O declínio — Neste momento de reclusão social e exceção em que vivemos, alguns filmes e seus elementos passam a fazer um pouco mais de sentido ou se tornam ao menos um pouco mais próximos da realidade. As coisas que temos visto e vivido tornam críveis elementos ficcionais antes distantes de nosso dia a dia.
Novo lançamento da Netflix, a produção franco-canadense “O declínio” traz um grupo de pessoas que vivem suas vidas se preparando para um colapso social, que elas acreditam ser iminente e que pode vir de uma crise econômica, uma invasão imigratória ou até mesmo um surto viral (quem diria).
Na história, o grupo de pessoas se reúne em um acampamento de localização desconhecida para um treinamento, que podemos chamar de intensivo, de sobrevivência para o fim do mundo.
Se trata de um acampamento autossustentável criado e cuidado por Alain (Reál Bossé), o organizador do curso, que vê naquele grupo pessoas sensatas, pois estão se precavendo para o que todos ali acreditam ser o destino natural da sociedade. Após um acidente, acontece uma divisão no grupo, que agora precisa lutar pela própria sobrevivência.
O filme tem uma premissa muito interessante, e seu primeiro ato consegue estabelecer a situação em um ritmo eficiente. Porém, a obra não consegue criar características visuais ou de personalidade marcantes para que o espectador reconheça e diferencie os personagens.
O roteiro arranha temas como a sustentabilidade e os motivos que levaram aquelas pessoas a um tipo de treinamento tão específico, mas não se aprofunda em nenhum deles.

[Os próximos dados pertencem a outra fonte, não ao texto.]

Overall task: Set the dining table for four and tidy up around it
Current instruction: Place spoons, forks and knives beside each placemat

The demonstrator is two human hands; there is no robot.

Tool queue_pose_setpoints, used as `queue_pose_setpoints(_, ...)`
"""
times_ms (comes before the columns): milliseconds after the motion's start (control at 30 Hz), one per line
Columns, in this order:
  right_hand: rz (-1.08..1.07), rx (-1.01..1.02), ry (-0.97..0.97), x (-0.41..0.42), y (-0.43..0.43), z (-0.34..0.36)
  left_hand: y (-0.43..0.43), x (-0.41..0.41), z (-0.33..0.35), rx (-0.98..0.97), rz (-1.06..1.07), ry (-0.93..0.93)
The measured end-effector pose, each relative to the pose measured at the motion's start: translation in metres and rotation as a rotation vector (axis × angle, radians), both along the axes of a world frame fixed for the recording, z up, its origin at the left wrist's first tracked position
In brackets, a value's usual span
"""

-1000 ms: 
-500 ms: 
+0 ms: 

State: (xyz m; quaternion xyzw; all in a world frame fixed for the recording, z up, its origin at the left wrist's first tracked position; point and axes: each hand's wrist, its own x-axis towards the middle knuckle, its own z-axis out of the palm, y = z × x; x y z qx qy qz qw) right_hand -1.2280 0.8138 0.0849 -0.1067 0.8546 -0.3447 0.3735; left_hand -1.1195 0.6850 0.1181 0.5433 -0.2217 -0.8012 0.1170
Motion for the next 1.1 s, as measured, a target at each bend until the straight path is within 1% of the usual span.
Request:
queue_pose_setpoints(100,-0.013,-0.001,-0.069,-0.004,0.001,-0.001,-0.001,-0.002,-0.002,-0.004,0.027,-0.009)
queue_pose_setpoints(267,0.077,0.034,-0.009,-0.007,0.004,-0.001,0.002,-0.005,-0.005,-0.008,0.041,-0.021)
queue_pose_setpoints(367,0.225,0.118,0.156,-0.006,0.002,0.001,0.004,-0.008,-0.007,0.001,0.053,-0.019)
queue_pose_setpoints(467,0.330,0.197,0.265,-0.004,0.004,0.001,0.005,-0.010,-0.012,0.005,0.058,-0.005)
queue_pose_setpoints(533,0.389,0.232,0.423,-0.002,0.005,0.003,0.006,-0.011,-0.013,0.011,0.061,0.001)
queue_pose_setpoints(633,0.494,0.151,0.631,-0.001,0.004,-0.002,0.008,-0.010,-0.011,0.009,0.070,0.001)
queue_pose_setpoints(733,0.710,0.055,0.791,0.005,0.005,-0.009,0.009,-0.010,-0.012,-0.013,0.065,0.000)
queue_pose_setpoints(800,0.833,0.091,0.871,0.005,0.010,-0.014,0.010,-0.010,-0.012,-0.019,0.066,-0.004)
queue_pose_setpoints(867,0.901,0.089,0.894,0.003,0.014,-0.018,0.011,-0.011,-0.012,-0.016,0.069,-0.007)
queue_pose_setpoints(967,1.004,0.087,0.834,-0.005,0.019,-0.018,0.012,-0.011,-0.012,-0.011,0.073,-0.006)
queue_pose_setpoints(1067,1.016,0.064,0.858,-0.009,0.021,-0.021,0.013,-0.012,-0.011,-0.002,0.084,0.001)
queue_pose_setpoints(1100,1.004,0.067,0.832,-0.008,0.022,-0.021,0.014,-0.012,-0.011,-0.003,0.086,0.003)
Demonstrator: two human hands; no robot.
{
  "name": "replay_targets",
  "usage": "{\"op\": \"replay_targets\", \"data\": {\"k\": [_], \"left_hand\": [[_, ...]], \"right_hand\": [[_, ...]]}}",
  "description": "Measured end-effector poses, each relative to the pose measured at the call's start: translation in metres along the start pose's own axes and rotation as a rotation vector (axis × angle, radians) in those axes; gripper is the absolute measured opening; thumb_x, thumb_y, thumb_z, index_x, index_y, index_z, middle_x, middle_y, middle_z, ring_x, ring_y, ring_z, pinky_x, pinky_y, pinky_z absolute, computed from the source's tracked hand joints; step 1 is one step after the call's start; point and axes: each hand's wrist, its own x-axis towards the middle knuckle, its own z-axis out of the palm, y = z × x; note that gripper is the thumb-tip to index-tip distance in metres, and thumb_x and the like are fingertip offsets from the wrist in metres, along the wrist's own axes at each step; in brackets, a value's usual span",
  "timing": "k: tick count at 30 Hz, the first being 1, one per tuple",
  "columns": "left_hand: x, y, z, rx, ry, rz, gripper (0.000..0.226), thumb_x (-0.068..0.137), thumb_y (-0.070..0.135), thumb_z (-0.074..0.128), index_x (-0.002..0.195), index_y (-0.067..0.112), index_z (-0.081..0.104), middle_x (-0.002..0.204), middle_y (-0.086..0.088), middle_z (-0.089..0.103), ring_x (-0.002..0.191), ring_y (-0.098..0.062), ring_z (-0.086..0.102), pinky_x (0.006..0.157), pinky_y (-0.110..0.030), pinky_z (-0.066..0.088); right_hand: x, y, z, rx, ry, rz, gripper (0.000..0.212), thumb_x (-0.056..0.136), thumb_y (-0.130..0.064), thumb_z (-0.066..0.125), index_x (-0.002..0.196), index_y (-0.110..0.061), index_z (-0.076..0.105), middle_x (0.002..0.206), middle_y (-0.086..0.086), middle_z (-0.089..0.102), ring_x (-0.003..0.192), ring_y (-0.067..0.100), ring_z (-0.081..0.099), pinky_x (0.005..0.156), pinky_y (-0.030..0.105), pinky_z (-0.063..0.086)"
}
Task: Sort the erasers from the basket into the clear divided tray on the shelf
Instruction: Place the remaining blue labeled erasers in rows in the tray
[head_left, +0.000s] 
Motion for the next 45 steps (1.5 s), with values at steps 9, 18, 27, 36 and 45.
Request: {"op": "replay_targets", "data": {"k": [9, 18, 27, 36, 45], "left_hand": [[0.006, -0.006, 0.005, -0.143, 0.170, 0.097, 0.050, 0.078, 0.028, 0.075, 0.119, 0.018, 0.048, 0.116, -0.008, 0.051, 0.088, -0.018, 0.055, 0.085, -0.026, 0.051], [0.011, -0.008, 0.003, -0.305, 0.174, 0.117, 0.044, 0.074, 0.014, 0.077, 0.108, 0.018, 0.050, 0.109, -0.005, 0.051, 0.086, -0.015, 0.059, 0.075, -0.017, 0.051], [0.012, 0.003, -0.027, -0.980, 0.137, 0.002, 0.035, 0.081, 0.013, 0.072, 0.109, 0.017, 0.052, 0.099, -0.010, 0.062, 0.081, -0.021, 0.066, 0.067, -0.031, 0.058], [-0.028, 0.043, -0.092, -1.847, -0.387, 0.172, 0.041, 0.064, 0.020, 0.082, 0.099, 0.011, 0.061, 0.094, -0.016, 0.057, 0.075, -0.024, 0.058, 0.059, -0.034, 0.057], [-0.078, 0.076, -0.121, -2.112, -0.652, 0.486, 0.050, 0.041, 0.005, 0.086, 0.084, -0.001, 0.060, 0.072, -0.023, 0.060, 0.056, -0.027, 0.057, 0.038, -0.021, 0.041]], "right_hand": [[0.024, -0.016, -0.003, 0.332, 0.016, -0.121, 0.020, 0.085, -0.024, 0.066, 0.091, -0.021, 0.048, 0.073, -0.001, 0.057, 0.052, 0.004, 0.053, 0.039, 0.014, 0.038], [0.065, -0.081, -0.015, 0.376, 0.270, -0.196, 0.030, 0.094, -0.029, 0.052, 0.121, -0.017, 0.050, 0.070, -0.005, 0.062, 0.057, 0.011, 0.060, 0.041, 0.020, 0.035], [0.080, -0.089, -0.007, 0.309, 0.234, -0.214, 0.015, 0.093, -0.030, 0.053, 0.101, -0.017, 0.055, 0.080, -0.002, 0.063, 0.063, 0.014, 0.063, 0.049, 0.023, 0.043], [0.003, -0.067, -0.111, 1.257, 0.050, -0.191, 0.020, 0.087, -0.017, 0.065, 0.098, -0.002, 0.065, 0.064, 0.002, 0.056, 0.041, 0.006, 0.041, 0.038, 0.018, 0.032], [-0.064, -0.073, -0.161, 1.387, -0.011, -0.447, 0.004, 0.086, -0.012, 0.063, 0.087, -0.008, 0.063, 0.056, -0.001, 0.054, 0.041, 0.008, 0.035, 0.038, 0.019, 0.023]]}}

Algumas pistas são apresentadas em algumas cenas, mas nunca realmente compreendemos o que levou aquelas pessoas para aquele tipo de treinamento.
O filme trabalha as relações dos personagens de maneira muito superficial, e quando acontece o evento que literalmente o divide (narrativamente falando mesmo), a divisão é meio que natural, e dali em diante se torna um filme de sobrevivência na neve.
O diretor Patrice Laliberté (que nome) faz sua estreia em longas-metragens e acerta ao não tentar estender demais a duração (83 minutos). Talvez o filme funcionasse ainda melhor como um média-metragem. Outro elemento interessante é a forma crua com que ele filma as cenas de ação e violência. Não existe muita dramaticidade, somos pegos de maneira direta, aproximando as situações da realidade.
O elenco sofre com o pouco de material que o roteiro apresenta. São personagens sem muita personalidade, o que afeta diretamente a interação do espectador para com eles.
“O declínio” é um filme bem produzido, com uma premissa muito interessante, que peca pela falta de ousadia dos seus realizadores. O filme levanta temas que poderiam render discussões relevantes, funcionando até mesmo como uma metáfora para momentos extremos, como os que estamos vivendo, mas opta por seguir um caminho mais óbvio. Ainda que entretenha, tinha potencial para muito mais.